I've been using String Score for a lot of projects. It's great for sorting lists, like names, countries, etc.
Right now, I'm working on a project where I want to match a term against a bigger set of text, not just a few words. Like, a paragraph.
Given the following two strings:
string1 = "I want to eat.";
string2 = "I want to eat. Let's go eat. All this talk about eating is making me hungry. Ready to eat?";
I'd like the term eat
to return string2
as higher than string1
. However, string1
scores higher:
string1.score('eat');
> 0.5261904761904762
string2.score('eat');
> 0.4477777777777778
Maybe I'm wrong in thinking string2
should score higher, and I'd love to hear arguments for that logic, if that is your logic. Otherwise, any ideas on a more contextual javascript matching algorithm?
If the score
is not taking into account repetitions then only one occurrence of "eat"
in string2
adds to the score so the other occurrences of "eat"
are treated as unmatched garbage which counts against in the total score.
Many string similarity metrics behave this way, e.g. in Edit distance the more non-matching characters the lower the score and repetitions are treated as non-matching.

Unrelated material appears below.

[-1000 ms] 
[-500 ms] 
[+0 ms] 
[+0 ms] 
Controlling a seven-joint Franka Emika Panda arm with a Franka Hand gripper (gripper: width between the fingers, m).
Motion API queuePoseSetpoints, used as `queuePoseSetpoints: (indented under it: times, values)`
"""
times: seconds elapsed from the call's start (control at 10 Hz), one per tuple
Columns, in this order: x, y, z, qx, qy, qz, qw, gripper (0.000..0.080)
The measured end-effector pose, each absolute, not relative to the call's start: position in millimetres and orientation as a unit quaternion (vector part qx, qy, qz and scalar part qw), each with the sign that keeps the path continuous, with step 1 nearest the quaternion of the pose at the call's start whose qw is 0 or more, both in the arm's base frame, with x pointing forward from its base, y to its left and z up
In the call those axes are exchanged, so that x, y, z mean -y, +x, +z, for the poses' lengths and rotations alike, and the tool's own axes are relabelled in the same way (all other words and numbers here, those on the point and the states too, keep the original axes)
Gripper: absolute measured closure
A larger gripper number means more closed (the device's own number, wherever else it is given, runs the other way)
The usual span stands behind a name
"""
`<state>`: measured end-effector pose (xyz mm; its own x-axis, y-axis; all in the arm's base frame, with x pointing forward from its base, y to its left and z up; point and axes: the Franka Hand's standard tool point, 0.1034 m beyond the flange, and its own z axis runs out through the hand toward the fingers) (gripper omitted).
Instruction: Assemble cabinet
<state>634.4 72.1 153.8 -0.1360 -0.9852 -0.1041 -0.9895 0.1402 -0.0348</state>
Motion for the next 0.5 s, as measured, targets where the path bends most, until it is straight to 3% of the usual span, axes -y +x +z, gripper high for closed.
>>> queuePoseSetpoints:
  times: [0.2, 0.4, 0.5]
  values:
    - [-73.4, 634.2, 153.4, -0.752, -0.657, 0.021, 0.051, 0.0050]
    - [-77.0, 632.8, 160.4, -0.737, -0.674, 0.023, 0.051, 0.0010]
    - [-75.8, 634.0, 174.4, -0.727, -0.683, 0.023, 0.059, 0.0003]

It's not clear to me from reading the source what algo it is using, but the score variables
var total_character_score = 0,
start_of_string_bonus,
abbreviation_score,
fuzzies=1,
final_score;
don't seem to take into account multiple repetitions.
If you want multiple occurrences to count, then it sounds like what you want is not a string-similarity algo, but a fuzzy match algo so you can find the number of matches.
Maybe yeti witch will work for you.